Fui até a banca de revista. Olhei não sei quantas delas, não lembro o que diziam. Troquei uma ou duas palavras amistosas com o jornaleiro, de quem não reconheceria o rosto, e fui embora.

16.
Tomei um metrô em não sei qual estação e fui até uma biblioteca da qual não lembro o nome.

17.
Essa regra não está no Livro de Ouro dos Detetives & Afins, mas eu resolvi inventá-la. Regra: vá até uma biblioteca, retire um livro da seção policial, leia um trecho qualquer em voz alta.
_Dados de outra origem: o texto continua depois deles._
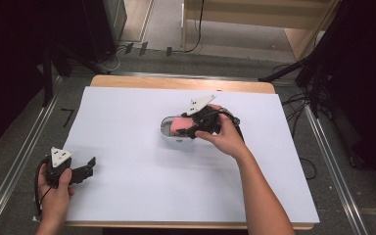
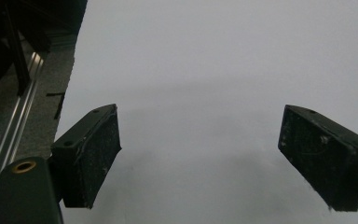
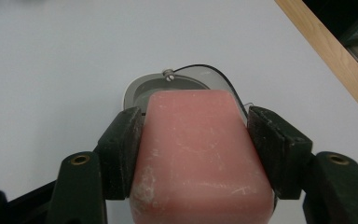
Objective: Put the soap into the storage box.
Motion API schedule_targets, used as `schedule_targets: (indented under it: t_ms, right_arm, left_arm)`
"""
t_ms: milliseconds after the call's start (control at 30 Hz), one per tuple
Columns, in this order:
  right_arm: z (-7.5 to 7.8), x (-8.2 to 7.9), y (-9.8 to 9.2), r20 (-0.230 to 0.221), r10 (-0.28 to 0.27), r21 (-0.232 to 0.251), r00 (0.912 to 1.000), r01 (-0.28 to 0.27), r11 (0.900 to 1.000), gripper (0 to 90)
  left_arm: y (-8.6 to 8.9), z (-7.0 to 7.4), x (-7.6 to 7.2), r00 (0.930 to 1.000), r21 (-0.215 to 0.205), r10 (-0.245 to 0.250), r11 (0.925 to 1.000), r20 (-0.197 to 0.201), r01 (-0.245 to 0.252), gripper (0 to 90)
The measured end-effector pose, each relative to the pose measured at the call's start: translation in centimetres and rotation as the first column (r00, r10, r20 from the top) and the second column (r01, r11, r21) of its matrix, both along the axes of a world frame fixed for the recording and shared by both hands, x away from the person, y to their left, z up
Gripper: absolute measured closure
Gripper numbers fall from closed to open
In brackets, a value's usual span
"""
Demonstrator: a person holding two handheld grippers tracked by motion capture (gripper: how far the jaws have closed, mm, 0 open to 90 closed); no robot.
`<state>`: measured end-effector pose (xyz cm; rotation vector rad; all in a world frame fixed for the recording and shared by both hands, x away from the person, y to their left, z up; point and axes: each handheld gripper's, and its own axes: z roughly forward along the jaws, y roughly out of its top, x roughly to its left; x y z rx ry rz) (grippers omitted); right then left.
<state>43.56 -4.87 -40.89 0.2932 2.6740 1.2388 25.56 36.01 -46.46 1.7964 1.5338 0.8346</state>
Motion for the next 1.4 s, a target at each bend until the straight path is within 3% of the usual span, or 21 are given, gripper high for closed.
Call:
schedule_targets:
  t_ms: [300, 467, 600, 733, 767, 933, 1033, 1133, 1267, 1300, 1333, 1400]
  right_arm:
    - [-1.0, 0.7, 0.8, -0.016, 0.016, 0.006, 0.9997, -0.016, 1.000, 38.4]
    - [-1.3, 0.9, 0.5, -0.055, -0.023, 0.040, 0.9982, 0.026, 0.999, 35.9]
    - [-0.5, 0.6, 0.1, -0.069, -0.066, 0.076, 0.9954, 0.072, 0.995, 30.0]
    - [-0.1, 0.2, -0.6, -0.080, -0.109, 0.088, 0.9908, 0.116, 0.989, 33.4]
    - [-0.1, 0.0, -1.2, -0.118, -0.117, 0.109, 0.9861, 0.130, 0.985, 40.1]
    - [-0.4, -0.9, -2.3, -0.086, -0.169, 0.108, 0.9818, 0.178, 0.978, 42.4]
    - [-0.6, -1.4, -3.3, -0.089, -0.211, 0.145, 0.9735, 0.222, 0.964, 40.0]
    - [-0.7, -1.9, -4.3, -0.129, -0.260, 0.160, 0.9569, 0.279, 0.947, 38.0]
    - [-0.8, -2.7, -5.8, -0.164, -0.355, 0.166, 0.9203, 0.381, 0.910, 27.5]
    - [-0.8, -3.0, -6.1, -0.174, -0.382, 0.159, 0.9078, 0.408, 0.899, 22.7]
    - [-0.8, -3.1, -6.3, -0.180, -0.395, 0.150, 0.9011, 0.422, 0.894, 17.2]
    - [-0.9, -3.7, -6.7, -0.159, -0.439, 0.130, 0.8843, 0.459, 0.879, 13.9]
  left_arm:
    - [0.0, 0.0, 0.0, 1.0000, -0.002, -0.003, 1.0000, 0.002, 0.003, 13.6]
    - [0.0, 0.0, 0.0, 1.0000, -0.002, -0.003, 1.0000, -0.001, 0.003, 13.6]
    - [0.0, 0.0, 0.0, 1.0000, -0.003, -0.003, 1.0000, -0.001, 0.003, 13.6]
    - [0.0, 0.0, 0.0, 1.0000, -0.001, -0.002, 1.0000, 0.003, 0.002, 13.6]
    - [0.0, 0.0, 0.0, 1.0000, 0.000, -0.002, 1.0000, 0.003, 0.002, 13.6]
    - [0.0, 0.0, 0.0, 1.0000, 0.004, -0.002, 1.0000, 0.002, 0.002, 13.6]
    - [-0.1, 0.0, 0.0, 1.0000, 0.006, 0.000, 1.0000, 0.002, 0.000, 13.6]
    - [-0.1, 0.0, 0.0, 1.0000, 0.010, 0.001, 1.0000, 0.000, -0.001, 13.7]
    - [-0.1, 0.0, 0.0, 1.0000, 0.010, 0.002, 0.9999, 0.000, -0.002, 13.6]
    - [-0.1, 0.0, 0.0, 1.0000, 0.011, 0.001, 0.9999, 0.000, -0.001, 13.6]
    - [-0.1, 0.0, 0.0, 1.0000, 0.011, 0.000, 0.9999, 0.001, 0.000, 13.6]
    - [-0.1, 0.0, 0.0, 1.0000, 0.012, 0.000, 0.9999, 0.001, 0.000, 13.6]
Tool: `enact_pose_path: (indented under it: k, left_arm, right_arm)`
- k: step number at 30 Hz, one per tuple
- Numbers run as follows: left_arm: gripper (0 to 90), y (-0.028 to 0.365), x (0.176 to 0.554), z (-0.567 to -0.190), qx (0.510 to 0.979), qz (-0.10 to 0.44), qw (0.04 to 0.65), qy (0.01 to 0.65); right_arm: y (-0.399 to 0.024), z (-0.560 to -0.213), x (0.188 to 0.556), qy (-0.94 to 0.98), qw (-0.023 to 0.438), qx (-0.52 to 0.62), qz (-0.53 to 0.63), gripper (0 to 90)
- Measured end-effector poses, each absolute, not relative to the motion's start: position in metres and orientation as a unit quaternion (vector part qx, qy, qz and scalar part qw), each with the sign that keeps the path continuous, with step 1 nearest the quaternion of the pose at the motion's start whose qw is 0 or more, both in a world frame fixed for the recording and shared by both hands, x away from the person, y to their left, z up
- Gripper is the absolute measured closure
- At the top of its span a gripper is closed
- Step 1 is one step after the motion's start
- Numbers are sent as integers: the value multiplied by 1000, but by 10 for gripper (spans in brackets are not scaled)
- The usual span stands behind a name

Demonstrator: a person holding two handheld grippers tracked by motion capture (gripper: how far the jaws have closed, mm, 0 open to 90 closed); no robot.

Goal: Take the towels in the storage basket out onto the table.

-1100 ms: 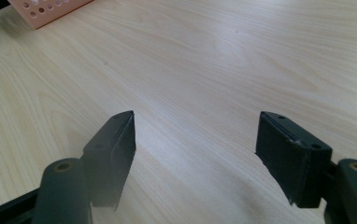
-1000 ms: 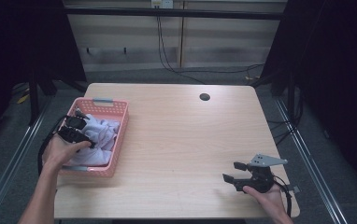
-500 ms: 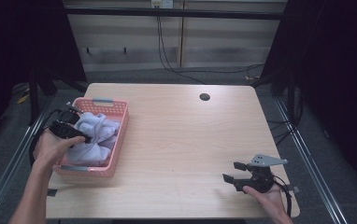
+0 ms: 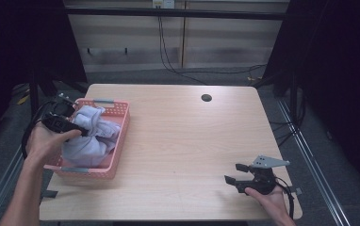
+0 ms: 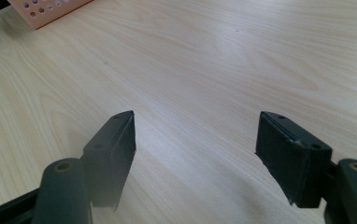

Assimile e ponha em prática o que leu.

18.
Vou até a seção dos romances policiais. Eu poderia muito bem me passar por um escritor em busca de inspiração. O fato é que eu não estava muito distante disso.

19.
Retiro um livro ao acaso, de cujo título não me lembro. Abro numa página aleatoriamente. Seja lá o que venha a encontrar, aquilo poderia me dar alguma inspiração.

20.
Um corpo jaz à beira da estrada. Ele não dirigia tão rapidamente a ponto de não tê-lo notado, ou então era seu faro já aguçado para aquele tipo de situação. Patrulhar rodovias anos a fio o fez desenvolver um sexto sentido instantâneo. Freou e desceu do carro.

21.
Ele releu o trecho do romance do qual não lembrava o título, tampouco o autor. Releu mais uma vez. A conclusão a que chegou é que deveria tomar uma estrada para fora da cidade.

22.
Ele não guardou a localização da estrada. Menos ainda do dia em que a percorreu. Sequer tinha noção de quanto tempo gastou até que chegasse a um lugarejo do qual ele já não se recordava.

23.
O lugarejo tinha apenas uma rua principal. Era praticamente uma pequena cidade fantasma. O Livro de Ouro dos Detetives & Afins ensina: numa cidade estranha, comece pelo bar.

24.
O bar estava às moscas. Ele foi até o barman e pediu uma bebida da qual não guardou o nome. – Onde estão todos?, perguntou. O barman apontou com o queixo numa direção e falou “foram todos embora”.

25.
Sim, era bem uma cidade fantasma, talvez até aquele barman fosse um deles. Tomou a bebida de um gole só e saiu. Talvez houvesse um cinema na cidade.

26.
Do cinema, ele não lembra o nome. Sabia apenas que estava passando um filme. Mas do título ele não tem pálida lembrança. Só sabe que comprou o ingresso com uma lacônica vendedora. Entrou.

27.

Lá dentro havia apenas um homem com um enorme chapéu na cabeça. O filme mostrava uma história policial. Nela, um homem recebe uma missão. Encontrar alguém. Não se sabe quem. Nem onde. Nem porque.

28.
Ele tomou um susto. Era sua história. De súbito, ficou de pé, sem acreditar no que estava vendo.

29.
Foi quando notou que o homem de chapéu o observava. Então tudo aconteceu muito rapidamente. O homem se levantou, se aproximou e atirou nele.

30.
Ele caiu levando as mãos até o ponto onde a bala o havia atingido. A respiração ia sumindo. Ele estava morrendo.

31.
A esposa o acordou. Ele estava suando horrivelmente e gritava. Ela perguntou o que estava acontecendo. Ele disse que acabara de ter um pesadelo. Do qual não mais se lembrava.

 

Paulo Lima é jornalista e editor da revista eletrônica Balaio de Notícias.